The study, which looked at children born in Blekinge County, Sweden, isn’t the first to suggest a connection between so-called forever chemicals — or Perfluoroalkyl substances — and asthma. However, previous results have been inconclusive, largely thanks to their focus on low level exposure to the contaminants.
This latest investigation goes much further thanks to known, decades-long PFAS contamination of municipal waterworks at Ronneby. The work, led by Annelise Blomberg at Lund University, is therefore the first to assess the impact of public exposure to the chemicals over many years, at relatively high levels. Based not this, a link has been identified between exposure of mothers during pregnancy and the diagnosis of asthma in their children in the years after birth.
‘We found that children whose mothers were exposed to very high levels of PFAS during pregnancy had a substantially higher incidence of clinically diagnosed asthma,’ said Blomberg. ‘The association was not observed at lower exposure levels, which may help explain why previous studies in general populations have reported mixed results.
‘Most previous research has examined populations exposed only to background levels of PFAS,’ she continued. ‘In Ronneby, drinking water contamination resulted in exposure levels hundreds of times higher than the general population. This allowed us to evaluate potential health effects across a much broader exposure range.’

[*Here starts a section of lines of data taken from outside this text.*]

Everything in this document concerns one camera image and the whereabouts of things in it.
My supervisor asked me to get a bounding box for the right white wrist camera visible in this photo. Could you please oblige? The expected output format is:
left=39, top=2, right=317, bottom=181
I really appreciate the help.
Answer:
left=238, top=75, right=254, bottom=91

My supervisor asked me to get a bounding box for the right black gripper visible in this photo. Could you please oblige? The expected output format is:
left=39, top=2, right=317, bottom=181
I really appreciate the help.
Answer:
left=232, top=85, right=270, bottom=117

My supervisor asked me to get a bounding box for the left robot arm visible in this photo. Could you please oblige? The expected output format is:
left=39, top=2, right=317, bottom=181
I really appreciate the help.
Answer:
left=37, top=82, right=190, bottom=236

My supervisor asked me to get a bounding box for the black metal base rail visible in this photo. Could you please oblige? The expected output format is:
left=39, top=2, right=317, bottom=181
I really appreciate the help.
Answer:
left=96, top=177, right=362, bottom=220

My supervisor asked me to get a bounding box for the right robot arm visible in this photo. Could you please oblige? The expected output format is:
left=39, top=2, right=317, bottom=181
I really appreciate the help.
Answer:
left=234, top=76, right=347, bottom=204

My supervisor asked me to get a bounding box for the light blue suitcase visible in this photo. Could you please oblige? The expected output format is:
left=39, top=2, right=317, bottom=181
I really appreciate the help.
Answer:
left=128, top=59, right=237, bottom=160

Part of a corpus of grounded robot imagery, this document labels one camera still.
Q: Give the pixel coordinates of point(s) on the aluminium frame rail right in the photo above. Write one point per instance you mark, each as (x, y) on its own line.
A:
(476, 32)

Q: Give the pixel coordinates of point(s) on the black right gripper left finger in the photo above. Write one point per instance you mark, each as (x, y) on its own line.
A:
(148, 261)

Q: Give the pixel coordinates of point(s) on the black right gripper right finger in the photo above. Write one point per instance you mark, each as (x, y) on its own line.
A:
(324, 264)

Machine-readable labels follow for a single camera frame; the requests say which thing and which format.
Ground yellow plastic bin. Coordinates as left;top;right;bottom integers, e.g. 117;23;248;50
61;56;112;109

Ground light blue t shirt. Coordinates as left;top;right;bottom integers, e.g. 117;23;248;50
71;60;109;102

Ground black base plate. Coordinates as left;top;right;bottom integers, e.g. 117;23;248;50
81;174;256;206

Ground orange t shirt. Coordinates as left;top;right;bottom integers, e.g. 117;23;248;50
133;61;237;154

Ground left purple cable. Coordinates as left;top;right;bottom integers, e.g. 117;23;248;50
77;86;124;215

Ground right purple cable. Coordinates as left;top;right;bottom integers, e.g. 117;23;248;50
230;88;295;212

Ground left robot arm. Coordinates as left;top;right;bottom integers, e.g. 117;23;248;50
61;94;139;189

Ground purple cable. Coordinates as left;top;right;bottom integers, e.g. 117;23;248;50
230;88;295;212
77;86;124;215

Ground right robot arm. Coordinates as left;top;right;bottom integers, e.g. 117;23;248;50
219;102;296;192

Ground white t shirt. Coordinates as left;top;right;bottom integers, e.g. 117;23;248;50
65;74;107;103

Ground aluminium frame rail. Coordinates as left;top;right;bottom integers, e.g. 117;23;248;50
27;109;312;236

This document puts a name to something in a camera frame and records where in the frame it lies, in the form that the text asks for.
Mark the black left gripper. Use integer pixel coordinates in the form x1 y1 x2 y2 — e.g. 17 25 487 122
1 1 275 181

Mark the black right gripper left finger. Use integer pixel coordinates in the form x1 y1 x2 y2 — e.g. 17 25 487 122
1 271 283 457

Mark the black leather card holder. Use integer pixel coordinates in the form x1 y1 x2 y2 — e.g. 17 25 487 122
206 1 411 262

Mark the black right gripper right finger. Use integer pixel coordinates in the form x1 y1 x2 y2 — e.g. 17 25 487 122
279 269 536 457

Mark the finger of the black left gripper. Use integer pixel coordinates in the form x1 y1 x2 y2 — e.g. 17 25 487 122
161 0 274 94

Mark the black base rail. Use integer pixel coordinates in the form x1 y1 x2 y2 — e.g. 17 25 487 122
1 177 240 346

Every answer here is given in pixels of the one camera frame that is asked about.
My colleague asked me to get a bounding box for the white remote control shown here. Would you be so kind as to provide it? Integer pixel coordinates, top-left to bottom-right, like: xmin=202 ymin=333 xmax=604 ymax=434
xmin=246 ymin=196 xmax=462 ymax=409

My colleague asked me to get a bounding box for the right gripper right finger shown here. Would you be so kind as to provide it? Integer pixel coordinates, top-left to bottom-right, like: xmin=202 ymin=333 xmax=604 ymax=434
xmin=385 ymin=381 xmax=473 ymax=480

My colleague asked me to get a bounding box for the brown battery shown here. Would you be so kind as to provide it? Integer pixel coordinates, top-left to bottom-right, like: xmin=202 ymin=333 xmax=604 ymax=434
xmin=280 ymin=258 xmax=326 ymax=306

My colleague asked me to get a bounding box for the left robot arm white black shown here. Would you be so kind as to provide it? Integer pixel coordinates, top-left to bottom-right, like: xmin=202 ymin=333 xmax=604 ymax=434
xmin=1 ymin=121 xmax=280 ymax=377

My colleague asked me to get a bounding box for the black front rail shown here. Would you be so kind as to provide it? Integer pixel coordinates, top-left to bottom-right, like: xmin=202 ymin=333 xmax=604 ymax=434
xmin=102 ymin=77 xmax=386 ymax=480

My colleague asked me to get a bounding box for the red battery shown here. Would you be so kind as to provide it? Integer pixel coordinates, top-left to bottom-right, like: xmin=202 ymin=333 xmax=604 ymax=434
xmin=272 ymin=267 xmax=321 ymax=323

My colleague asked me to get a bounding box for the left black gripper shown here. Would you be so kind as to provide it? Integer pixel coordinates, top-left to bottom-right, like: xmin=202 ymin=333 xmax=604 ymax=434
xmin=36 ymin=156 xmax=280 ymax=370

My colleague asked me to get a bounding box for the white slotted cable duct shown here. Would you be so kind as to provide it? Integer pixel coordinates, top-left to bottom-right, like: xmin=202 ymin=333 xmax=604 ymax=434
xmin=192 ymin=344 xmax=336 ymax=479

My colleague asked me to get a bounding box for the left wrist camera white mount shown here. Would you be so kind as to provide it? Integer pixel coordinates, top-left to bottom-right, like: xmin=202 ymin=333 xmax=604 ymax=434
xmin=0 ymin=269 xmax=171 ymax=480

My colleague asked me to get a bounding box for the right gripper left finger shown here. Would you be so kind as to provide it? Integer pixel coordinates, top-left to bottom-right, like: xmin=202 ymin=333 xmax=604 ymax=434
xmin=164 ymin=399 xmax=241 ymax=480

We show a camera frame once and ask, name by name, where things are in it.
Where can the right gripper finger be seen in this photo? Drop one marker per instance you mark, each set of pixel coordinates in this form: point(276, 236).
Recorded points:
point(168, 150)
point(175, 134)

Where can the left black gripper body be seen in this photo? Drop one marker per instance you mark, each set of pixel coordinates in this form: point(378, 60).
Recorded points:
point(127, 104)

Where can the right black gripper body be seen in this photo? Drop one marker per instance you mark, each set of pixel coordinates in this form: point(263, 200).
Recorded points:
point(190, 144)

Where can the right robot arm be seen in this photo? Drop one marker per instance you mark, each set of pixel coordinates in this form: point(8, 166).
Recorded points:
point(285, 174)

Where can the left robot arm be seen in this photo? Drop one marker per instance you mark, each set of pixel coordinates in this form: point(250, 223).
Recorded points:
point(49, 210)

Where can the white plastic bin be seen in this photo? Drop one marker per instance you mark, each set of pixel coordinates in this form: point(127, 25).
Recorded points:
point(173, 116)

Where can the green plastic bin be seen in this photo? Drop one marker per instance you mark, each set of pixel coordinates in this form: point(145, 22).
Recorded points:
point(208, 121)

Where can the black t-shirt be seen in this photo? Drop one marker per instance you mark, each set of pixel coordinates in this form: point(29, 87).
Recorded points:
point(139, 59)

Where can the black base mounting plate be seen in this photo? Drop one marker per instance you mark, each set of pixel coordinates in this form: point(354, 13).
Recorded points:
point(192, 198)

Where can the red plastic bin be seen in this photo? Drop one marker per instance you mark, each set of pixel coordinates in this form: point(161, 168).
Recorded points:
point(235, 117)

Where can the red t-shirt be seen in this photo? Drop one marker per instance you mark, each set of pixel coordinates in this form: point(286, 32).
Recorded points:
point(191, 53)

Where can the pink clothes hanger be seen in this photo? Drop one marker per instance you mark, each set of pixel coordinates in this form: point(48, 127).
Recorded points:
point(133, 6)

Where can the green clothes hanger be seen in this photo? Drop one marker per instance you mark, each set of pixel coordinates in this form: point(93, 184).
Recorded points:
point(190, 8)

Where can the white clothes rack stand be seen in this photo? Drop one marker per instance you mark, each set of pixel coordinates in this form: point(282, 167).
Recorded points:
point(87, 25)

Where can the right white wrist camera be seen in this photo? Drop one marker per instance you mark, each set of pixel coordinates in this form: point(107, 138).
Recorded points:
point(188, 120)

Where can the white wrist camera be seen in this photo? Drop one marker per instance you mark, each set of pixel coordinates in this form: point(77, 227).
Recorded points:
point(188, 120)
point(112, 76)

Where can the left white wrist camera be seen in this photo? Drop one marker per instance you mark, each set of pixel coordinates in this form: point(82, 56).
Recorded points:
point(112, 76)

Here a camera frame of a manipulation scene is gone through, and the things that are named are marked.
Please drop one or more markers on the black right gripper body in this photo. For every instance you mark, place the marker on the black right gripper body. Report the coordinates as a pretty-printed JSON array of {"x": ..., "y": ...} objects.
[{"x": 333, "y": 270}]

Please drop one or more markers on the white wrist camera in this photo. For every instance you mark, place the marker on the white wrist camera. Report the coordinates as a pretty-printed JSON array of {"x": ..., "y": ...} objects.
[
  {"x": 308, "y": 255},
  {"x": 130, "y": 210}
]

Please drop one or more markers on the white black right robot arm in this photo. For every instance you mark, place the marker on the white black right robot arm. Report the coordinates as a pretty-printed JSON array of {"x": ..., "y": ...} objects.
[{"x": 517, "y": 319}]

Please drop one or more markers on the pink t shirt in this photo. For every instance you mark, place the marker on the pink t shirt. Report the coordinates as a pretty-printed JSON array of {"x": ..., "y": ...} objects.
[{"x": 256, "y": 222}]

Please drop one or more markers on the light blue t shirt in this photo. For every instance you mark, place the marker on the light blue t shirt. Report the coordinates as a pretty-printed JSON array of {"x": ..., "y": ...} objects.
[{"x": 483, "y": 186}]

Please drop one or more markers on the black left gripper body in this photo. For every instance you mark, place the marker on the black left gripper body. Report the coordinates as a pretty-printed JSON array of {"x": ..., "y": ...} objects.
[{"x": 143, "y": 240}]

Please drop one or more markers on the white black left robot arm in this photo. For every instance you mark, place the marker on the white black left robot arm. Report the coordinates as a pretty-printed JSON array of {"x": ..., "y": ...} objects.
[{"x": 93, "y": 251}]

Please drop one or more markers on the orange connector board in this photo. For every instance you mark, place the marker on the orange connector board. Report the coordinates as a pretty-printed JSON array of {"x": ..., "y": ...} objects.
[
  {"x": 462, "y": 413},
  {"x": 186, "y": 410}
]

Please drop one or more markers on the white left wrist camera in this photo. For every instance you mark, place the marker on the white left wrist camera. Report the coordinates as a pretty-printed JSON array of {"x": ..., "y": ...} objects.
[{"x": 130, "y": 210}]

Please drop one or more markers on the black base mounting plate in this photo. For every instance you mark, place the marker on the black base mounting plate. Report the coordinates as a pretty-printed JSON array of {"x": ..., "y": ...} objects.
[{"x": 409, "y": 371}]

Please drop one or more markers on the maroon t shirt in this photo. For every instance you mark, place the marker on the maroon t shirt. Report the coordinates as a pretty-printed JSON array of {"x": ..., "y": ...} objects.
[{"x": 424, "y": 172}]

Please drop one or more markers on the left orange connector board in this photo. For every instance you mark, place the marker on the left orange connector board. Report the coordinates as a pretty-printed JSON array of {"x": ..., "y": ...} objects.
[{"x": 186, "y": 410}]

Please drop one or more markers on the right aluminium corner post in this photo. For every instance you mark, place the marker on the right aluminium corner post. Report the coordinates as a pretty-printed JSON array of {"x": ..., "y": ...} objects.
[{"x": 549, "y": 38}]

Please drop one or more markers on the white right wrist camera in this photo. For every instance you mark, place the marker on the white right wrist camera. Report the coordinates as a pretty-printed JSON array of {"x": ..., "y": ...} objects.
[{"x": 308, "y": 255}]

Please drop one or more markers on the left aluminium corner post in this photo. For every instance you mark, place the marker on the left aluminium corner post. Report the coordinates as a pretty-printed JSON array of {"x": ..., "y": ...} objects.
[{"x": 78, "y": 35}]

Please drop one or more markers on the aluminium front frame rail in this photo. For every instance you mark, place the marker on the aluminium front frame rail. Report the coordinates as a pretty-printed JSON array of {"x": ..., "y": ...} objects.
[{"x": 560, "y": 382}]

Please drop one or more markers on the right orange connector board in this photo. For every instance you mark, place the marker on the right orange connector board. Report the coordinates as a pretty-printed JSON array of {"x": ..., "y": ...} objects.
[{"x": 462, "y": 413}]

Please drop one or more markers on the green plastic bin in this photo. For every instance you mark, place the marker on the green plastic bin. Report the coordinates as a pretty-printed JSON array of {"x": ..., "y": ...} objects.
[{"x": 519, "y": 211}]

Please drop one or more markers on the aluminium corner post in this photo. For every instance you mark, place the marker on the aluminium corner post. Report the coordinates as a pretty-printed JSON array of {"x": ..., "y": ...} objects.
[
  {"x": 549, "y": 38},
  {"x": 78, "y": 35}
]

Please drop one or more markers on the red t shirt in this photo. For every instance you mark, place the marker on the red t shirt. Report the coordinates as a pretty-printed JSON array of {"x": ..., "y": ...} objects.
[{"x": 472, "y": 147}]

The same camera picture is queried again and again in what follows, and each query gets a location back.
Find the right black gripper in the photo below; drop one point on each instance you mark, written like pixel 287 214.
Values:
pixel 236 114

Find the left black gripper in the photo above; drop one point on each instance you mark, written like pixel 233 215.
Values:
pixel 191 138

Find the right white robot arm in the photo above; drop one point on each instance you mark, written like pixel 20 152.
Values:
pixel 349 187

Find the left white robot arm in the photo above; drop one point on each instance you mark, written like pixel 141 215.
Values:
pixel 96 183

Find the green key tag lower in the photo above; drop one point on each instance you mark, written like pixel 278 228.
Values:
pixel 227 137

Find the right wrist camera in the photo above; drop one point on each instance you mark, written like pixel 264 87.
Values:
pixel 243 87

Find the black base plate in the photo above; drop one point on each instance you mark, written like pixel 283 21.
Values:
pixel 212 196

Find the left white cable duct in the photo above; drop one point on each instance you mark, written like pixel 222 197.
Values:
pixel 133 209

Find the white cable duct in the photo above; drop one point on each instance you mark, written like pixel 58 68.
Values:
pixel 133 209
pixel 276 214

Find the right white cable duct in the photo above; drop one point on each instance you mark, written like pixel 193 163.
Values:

More investigation is needed to determine the exact connection, although this is the latest evidence to suggest PFAS chemicals — which take hundreds of years to breakdown (hence the ‘forever’ nickname) — are a major public heath concern. Currently, the US Environmental Protection Agency is fast-tracking a review of PFAS use at data centres due to evidence to suggest the tech hubs are responsible for high levels of chemical output, emitted in gaseous form.